Le Comité intergouvernemental du Patrimoine mondial de l’UNESCO, réuni à Bakou (Azerbaïdjan) début juillet pour sa 43e session, a décidé d'inscrire sur sa prestigieuse liste les "Terres et mers australes françaises", soit l'archipel Crozet, les îles Kerguelen, Saint-Paul et Amsterdam avec leurs espaces maritimes.
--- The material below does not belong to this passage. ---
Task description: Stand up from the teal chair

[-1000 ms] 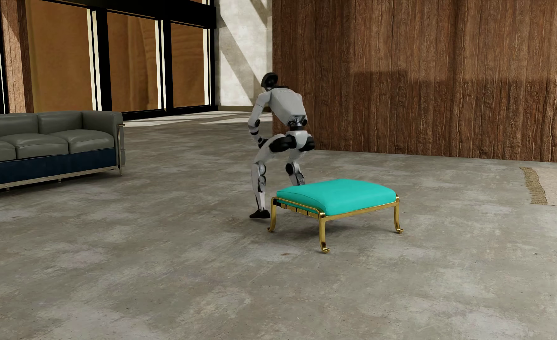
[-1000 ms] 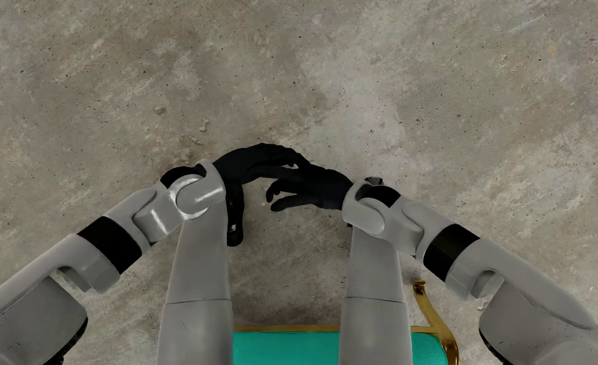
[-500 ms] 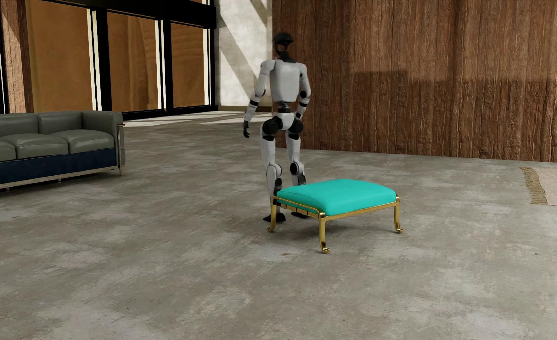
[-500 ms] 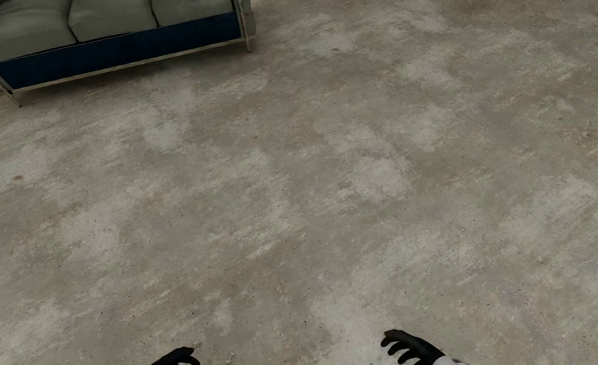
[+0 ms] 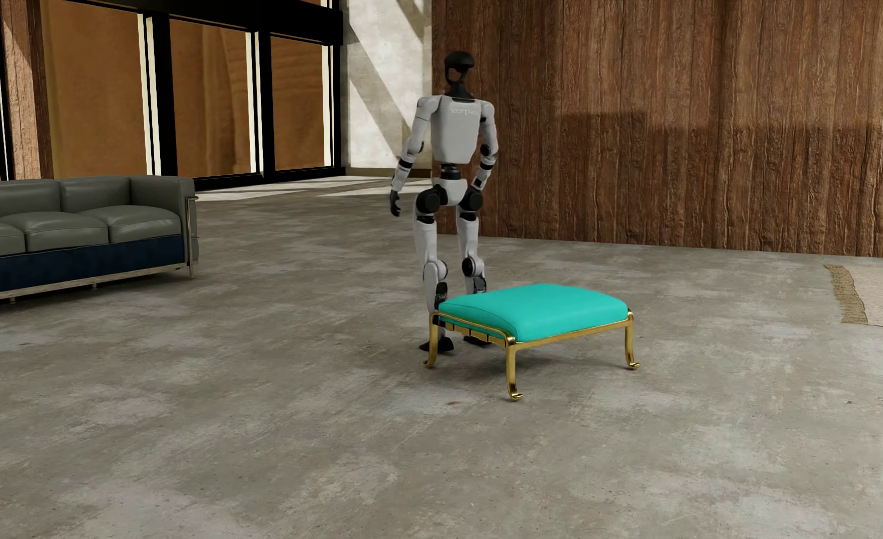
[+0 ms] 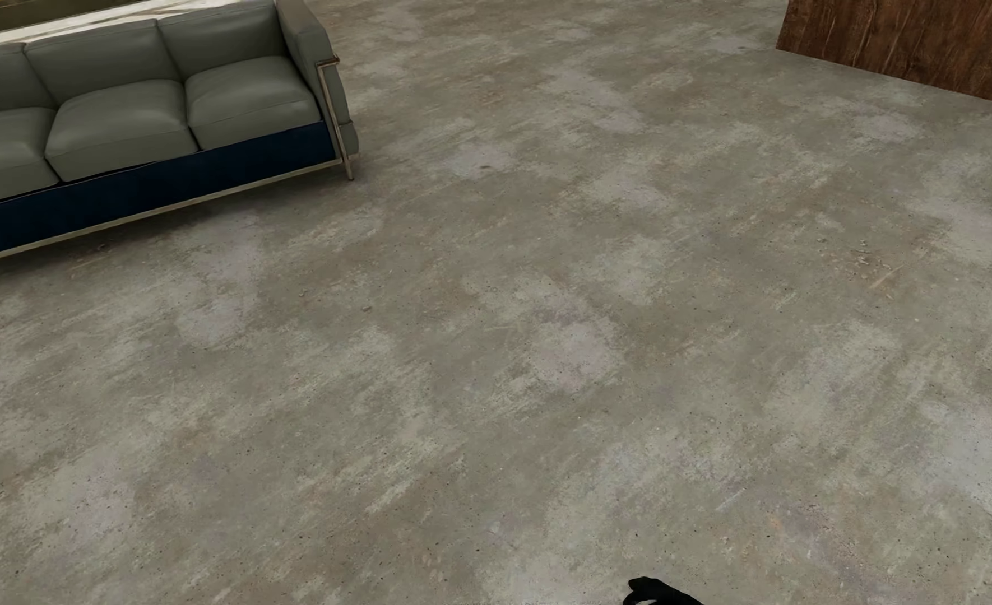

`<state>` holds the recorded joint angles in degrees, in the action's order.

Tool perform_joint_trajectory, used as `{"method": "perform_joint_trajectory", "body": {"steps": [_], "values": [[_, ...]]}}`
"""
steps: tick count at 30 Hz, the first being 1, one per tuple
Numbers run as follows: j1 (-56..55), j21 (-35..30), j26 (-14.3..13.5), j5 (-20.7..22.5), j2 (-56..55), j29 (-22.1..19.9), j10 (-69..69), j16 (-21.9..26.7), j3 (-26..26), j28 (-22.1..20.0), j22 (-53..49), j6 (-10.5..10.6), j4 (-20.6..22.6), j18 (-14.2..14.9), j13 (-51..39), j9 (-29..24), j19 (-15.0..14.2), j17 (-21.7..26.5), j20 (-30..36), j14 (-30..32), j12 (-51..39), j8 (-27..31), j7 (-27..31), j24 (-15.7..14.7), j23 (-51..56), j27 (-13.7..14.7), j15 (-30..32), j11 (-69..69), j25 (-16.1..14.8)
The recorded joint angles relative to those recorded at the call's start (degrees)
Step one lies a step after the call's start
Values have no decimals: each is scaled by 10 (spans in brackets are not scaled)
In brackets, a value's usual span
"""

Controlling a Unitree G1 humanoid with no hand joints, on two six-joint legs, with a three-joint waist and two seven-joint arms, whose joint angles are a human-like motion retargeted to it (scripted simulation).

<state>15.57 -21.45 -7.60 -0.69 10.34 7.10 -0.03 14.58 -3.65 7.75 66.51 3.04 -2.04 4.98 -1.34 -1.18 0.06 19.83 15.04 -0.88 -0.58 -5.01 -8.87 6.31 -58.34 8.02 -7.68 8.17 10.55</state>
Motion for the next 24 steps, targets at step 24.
{"method": "perform_joint_trajectory", "body": {"steps": [24], "values": [[-50, 20, -5, -2, -202, -31, 59, 42, -9, -39, 10, -29, 45, -31, -11, -57, -85, 7, 15, -31, -29, 32, 23, -22, -50, -16, -80, 206, -8]]}}
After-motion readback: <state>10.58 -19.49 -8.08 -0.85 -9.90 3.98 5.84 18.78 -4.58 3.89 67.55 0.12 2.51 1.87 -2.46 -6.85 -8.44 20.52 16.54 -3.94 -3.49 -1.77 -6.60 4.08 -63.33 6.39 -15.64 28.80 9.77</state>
Manchot empereur (Aptenodytes forsteri) - Crédit photo : Y. Libessart Manchot royal (Aptenodytes patagonicus) - Crédit photo : Y. Libessart

Une bonne nouvelle pour ces oasis de biodiversité

La LPO, membre du Comité de l'Environnement polaire et du Comité consultatif de la Réserve des Terres Australes Françaises, se réjouit de cette décision. Ces îles constituent en effet un refuge essentiel pour des millions d'oiseaux et de mammifères marins, dont la plus grande concentration au monde d’Eléphants de mer du sud (Mirounga leonina). Sur les 47 espèces d’oiseaux recensées, 14 sont ainsi considérées comme étant "menacées d'extinction" par l'UICN.

 

Présence humaine minimale

La Réserve des Terres Australes Françaises est le 45e site français classé au patrimoine mondial de l'Unesco et de loin le plus vaste avec une surface couvrant près de 673 000 km2. Ces territoires extrêmement productifs pour la biodiversité de l'Océan Austral, au sud de l'Océan Indien, contribuent en outre à la régulation du climat et à la bonne santé des océans. L'activité humaine réduite (quelques dizaines d'hivernants chaque année) est encadrée depuis 2006 par le statut de Réserve nationale naturelle des Terres Australes Françaises et cette inscription au patrimoine mondial de l’UNESCO ne pourra que renforcer la préservation du patrimoine naturel unique de ces derniers sanctuaires de la faune sauvage subantarctique.